Though the patient’s presentation was attributed to a viral illness, a point-of-care ultrasound (POCUS) was performed to evaluate for cardiac pathology in the setting of elevated troponin, chest pain, and his prior history.

POCUS Findings

Left ventricular function is relatively normal-appearing without overt evidence of right ventricular enlargement or pericardial effusion. However, the left ventricle is significantly hypertrophic, particularly the interventricular septum (consistent with his history of hypertrophic obstructive cardiomyopathy (HOCM). There were no prior echocardiograms available for comparison.

Case Continued

Given the focused echo findings along with his elevated troponin and cardiac history, cardiology was consulted. They attributed the mildly elevated troponin to his severe left ventricular hypertrophy and associated microvascular disease rather than acute coronary syndrome. In the absence of syncope, they deferred urgent workup or ICD placement. A comprehensive transthoracic echo (TTE) was performed while the patient was in the ED and showed normal left ventricular (LV) systolic function with severe concentric left ventricular hypertrophy with an asymmetrically thickened septum and decreased LV cavity size. Additionally, he was noted to have systolic anterior motion (SAM) of the mitral valve - indicating outflow tract obstruction - along with reduced right ventricular systolic function and evidence of remote surgical repair. The patient remained stable and outpatient evaluation for ICD placement with congenital cardiology was felt to be appropriate. He was advised to continue taking his home beta blocker and calcium channel blocker in the meantime.

Left Ventricular Hypertrophy

Background

Left ventricular hypertrophy (LVH) is a heart condition that results in an increase in the mass of the LV due an increase in wall thickness and/or enlargement of the LV cavity itself. Left ventricular wall thickening occurs in response to pressure overload, while chamber dilation occurs in response to volume overload [1]. LVH is present in approximately 15-20% of the general population and is more prevalent in African Americans, the elderly, and patients with obesity or hypertension. LVH is equally common in women and men [2].

Multiple etiologies can lead to the development of LVH, the most common of which are hypertension and aortic valve disease due to the constant compensation of hemodynamic pressure and volume burden. While LVH may be a compensatory mechanism, it is still abnormal. There is development of an abnormal increase in the LV’s myocardial mass due to a chronically elevated workload on the heart muscle [3]. This pathologic hypertrophy then puts patients at risk of developing heart failure, dysrhythmias and sudden cardiac death. Other common causes of LVH include athletic heart with physiological LVH, ventricular septal defect, coarctation of the aorta, hypertrophic cardiomyopathy, renal artery stenosis and infiltrative cardiac diseases [1].

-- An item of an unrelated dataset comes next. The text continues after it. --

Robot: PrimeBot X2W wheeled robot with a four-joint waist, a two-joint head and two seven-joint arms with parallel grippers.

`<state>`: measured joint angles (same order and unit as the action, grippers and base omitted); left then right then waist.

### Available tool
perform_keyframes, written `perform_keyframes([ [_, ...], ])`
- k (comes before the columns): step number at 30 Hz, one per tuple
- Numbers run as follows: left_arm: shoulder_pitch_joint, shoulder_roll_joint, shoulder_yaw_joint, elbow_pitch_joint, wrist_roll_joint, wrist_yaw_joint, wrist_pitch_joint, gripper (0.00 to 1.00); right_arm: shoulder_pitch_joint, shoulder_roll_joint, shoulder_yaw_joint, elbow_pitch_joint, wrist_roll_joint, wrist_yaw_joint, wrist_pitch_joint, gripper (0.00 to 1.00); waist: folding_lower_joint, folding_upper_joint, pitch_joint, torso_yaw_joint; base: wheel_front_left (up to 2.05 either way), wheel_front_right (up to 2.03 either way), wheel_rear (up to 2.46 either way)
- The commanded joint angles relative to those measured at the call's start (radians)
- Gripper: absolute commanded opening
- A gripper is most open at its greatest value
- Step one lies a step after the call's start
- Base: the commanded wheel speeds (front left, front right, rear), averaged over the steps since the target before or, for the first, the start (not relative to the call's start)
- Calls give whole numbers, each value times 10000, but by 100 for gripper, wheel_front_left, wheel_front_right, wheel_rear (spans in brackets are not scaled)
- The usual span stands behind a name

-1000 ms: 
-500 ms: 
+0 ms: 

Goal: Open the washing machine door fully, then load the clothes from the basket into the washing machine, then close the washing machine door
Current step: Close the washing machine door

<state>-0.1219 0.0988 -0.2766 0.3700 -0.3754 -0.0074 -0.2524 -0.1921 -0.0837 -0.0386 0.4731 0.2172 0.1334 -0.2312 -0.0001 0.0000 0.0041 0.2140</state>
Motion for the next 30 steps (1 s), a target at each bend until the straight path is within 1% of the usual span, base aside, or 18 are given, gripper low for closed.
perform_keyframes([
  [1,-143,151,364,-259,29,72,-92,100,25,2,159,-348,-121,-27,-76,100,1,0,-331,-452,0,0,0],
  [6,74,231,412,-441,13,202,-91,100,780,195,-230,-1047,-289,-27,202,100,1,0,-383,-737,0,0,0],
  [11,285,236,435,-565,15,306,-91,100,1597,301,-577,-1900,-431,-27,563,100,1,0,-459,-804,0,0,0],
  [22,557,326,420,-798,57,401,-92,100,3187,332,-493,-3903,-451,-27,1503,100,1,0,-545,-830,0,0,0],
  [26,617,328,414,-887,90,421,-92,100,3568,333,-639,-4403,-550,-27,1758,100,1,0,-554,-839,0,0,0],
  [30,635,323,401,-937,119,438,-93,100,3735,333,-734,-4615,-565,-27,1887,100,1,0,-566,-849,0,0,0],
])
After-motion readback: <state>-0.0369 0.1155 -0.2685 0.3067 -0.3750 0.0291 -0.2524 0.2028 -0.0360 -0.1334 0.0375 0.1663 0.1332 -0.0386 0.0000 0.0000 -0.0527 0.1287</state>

It should be noted that LVH can be further classified as concentric or eccentric. Concentric LVH is an abnormal increase in left ventricular myocardial mass due to pressure overload from arteriolar vasoconstriction which occurs in chronic hypertension or aortic stenosis. Eccentric LVH, on the other hand, is from increased filling pressure of the left ventricle or diastolic overload. This arises from valvular regurgitation and cases of dilated cardiomyopathy [1].

Clinical Presentation

LVH is difficult to diagnose based off signs and symptoms alone, as the disease process itself reflects a pathophysiologic response over time of the heart to pressure/volume overload. As such, the signs and symptoms are instead related to the underlying pathologic cause of LVH, such as hypertension and abnormal heart sounds, e.g. murmurs, from valvular pathology [4]. Patients may be able to compensate for years with no overt symptoms and nearly normal exercise reserve. Other patients may go on to develop heart failure from diastolic and/or systolic dysfunction [5].

Diagnosis

The diagnosis of LVH is largely dependent on echocardiographic measurements or non-invasive imaging techniques. Analyses from the Framingham Heart Study demonstrated that echocardiographic LVH (17.4%) is more prevalent than LVH detected by electrocardiography (2.4%) [6]. Cine-MRI and ultrafast CT have been used to detect LVH as well, however these current novel imaging studies are limited by a smaller size of study groups and less robust outcome data over time [7]. EKG findings that LVH can produce include: increased QRS duration, increased QRS voltage, left axis deviation, ST-T repolarization changes and left atrial abnormality. However, these findings though relatively specific lack sensitivity [8]. The Framingham Heart Study provided criteria for measurements of LV mass based off a healthy distribution, and thus, the basis to detection of pathological LVH based off adjustments for sex, height and body mass [6]. According to the American Society of Echocardiography and/European Association of Cardiovascular Imaging, LVH is defined as an increased left ventricular mass index (LVMI) to greater than 95 g/m in women and increased LVMI to greater than 115 g/m in men [1].

Management and Potential Complications

The management of LVH is varied and ultimately based on the underlying cause, such as hypertension, with the goal of preventing progression to heart failure and mortality. Overall, treatment is centered around lifestyle changes, medications, surgery and implantable devices. Multiple studies have shown that regression of LVH can occur with appropriate hypertension management. In turn, there is an associated reduction in potential complications such as cardiovascular death, fatal or nonfatal MI and fatal or nonfatal stroke. Additionally, changes in LVH were associated with improved parameters of diastolic function and with decreased recurrent hospitalization for heart failure [9].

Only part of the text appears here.